### Work to be completed
Please write out exactly the lines of the data below from the line holding "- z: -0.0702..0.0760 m" through the line holding "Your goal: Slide", and leave out the rest.

——

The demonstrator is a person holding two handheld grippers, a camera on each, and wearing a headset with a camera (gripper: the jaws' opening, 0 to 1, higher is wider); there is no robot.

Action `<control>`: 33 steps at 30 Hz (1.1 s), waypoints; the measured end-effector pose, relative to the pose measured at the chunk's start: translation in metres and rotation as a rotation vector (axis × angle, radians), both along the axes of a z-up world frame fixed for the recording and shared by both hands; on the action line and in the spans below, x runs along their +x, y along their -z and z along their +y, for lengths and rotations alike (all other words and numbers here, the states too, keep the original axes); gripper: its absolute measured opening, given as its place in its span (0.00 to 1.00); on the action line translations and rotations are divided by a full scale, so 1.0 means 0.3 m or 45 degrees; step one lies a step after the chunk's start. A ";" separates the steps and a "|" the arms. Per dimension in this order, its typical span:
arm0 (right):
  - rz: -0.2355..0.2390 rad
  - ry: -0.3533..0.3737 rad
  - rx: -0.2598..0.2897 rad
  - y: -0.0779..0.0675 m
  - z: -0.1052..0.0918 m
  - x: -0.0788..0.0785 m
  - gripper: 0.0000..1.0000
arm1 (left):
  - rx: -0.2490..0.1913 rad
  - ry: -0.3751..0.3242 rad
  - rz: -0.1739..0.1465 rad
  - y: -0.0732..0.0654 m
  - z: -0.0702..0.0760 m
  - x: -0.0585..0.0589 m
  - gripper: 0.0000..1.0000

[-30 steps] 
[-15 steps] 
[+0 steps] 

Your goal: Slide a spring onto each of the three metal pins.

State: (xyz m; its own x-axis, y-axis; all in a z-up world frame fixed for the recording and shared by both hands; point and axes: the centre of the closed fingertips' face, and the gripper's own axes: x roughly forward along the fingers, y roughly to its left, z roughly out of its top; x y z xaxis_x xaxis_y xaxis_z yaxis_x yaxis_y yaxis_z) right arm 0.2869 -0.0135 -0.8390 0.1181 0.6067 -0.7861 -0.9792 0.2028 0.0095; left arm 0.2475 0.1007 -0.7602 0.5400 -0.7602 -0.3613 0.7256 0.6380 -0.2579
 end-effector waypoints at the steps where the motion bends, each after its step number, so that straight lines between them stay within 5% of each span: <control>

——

### Solution to the problem
  - z: -0.0702..0.0760 m
  - x: -0.0585..0.0589 m
  - gripper: 0.0000..1.0000

[-30 steps] 
[-15 steps] 
[+0 steps] 

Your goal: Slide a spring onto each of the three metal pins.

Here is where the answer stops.